• **AIM OF THE TASK**: Omit every picture, then return the listing verbatim.

• **PROVIDED MATERIAL**:

****************

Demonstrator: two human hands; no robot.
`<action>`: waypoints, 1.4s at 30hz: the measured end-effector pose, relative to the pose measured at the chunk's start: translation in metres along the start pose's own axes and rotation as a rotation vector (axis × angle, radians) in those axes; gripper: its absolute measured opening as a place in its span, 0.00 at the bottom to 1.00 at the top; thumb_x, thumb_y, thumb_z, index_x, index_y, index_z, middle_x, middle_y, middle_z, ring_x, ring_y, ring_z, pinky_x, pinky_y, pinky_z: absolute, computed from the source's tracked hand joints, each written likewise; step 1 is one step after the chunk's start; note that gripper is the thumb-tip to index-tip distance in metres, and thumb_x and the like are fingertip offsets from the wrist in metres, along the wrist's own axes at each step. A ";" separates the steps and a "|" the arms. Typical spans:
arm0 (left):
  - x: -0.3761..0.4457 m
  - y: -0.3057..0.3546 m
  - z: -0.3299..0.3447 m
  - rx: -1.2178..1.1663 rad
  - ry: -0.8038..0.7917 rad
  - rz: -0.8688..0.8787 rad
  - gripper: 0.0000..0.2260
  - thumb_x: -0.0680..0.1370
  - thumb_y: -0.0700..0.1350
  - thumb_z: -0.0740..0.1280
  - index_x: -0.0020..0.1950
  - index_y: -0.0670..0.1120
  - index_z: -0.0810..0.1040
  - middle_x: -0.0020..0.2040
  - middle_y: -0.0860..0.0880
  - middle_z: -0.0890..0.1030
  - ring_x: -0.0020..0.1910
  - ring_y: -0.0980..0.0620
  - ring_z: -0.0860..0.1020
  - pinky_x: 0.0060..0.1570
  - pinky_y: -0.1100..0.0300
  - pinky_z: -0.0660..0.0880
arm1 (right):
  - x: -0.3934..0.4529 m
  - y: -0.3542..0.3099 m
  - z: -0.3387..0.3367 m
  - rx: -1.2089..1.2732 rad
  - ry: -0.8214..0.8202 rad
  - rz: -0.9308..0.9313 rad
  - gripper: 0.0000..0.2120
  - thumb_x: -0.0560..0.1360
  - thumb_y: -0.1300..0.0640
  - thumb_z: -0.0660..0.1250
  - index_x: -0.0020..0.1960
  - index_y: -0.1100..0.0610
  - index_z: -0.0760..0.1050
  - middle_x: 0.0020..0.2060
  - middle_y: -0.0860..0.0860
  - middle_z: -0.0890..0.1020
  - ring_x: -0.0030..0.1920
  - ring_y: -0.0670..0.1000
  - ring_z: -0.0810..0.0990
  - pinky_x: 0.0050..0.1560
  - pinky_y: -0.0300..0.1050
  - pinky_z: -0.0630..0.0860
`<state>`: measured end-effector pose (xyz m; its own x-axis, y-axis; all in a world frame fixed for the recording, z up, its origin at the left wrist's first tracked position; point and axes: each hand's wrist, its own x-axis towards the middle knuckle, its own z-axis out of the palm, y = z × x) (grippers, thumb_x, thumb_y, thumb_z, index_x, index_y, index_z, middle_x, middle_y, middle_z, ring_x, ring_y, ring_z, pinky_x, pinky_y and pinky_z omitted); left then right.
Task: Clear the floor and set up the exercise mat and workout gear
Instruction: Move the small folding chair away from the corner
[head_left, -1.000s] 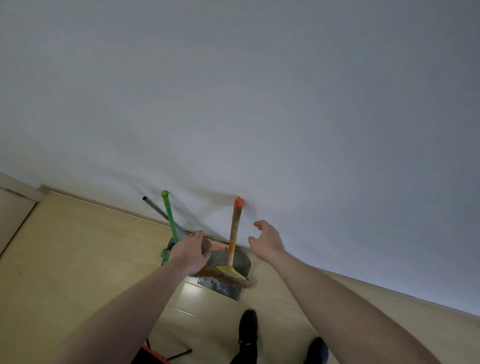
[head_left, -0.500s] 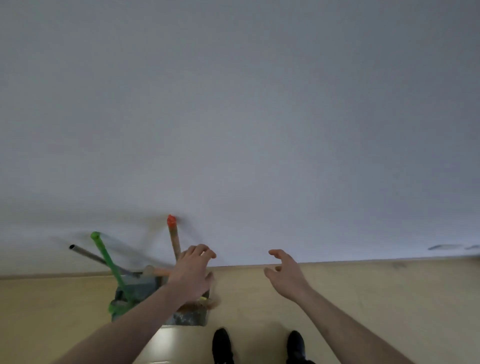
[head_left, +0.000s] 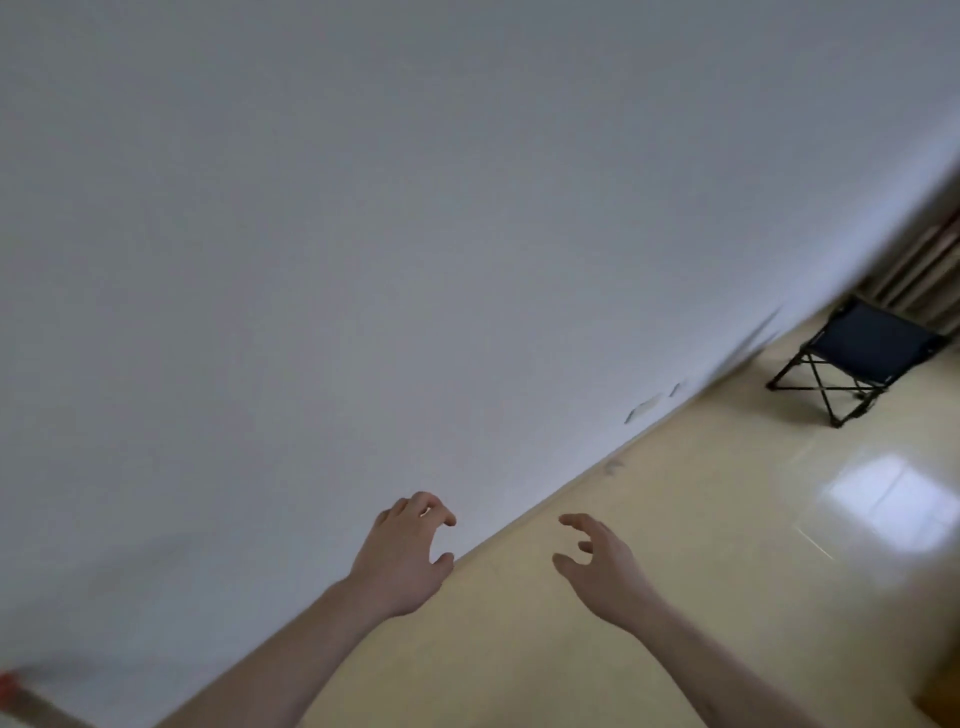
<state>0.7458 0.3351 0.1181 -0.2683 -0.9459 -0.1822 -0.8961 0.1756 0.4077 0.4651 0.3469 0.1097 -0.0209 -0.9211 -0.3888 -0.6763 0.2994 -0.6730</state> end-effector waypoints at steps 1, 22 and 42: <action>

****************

• **WRITTEN RESPONSE**:
Demonstrator: two human hands; no robot.
`<action>`: waypoints, 1.4s at 30hz: the measured end-effector pose, relative to the pose measured at the chunk's start: translation in metres along the start pose's own axes and rotation as a rotation vector (axis × angle, radians) in those axes; gripper: its absolute measured opening as a place in its span, 0.00 at the bottom to 1.00 at the top; thumb_x, thumb_y, thumb_z, index_x, index_y, index_z, middle_x, middle_y, middle_z, ring_x, ring_y, ring_z, pinky_x, pinky_y, pinky_z: absolute, computed from the source's tracked hand joints, each written likewise; step 1 is one step after the chunk's start; note that gripper is the thumb-tip to index-tip distance in metres, and thumb_x and the like are fingertip offsets from the wrist in metres, along the wrist's own axes at each step. A ";" separates the steps and a "|" the arms. Typical spans:
arm0 (left):
  - x: -0.3761..0.4457 m
  - y: -0.3057..0.3546 m
  - z: -0.3299..0.3447 m
  - rx: -1.2178..1.1663 rad
  - ry: -0.8038..0.7917 rad
  - rz: -0.8688..0.8787 rad
  - gripper: 0.0000..0.2260
  - thumb_x: -0.0680..0.1370
  - thumb_y: -0.0700..0.1350
  - thumb_z: -0.0740..0.1280
  - index_x: -0.0020..0.1950
  - index_y: -0.0670..0.1120
  - index_z: -0.0810..0.1040
  - middle_x: -0.0020..0.2040
  - middle_y: -0.0860..0.0880
  - middle_z: -0.0890..0.1030
  - ring_x: -0.0020..0.1910
  - ring_y: -0.0980..0.0620
  - ring_z: -0.0860..0.1020
  - pinky_x: 0.0060..0.1570
  - pinky_y: -0.1100..0.0300
  - pinky_z: -0.0660..0.0880
arm1 (right):
  - x: -0.3934..0.4529 m
  - y: -0.3542..0.3099 m
  - z: -0.3387..0.3367 m
  - rx: -1.2089..1.2732 rad
  - ry: -0.8214..0.8202 rad
  - rz: -0.9308..0.9313 rad
  - gripper: 0.0000..0.2120
  - thumb_x: -0.0560..0.1360
  - thumb_y: -0.1300..0.0640
  - thumb_z: -0.0660..0.1250
  - index_x: -0.0020..0.1960
  - index_y: -0.1100..0.0610
  - index_z: -0.0760..0.1050
  - middle_x: 0.0020..0.2060
  - middle_y: -0.0860..0.0860
  - middle_z: -0.0890..0.1020
  - ring_x: -0.0030..0.1920
  - ring_y: -0.0670..0.1000
  - ring_z: -0.0810..0.0990
  - pinky_x: 0.0050..0.1560
  - pinky_y: -0.0300..0.1050
  - pinky_z: -0.0630..0.0860
`<state>`: measured end-effector pose (xyz m; its own x-axis, y-axis; all in a world frame fixed for the recording, z up, its origin at the left wrist's first tracked position; point and axes: each hand's wrist, its own x-axis towards the middle knuckle, its own z-axis out of the palm, y = z × x) (grippers, thumb_x, thumb_y, thumb_z, index_x, index_y, index_z, middle_x, middle_y, middle_z, ring_x, ring_y, ring_z, pinky_x, pinky_y and pinky_z omitted); left then right.
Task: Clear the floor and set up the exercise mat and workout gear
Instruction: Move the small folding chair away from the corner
[head_left, -1.000s] 
[head_left, -0.500s] 
[head_left, +0.000s] 
<state>0.7458 0.3351 0.1181 -0.2683 -0.9459 -0.1822 -0.8961 0.1756 0.4077 0.4651 0.3469 0.1097 -0.0209 -0.9211 -0.3888 -0.6763 0.2994 -0.6730</state> end-effector waypoints at steps 1, 22 and 42: <action>

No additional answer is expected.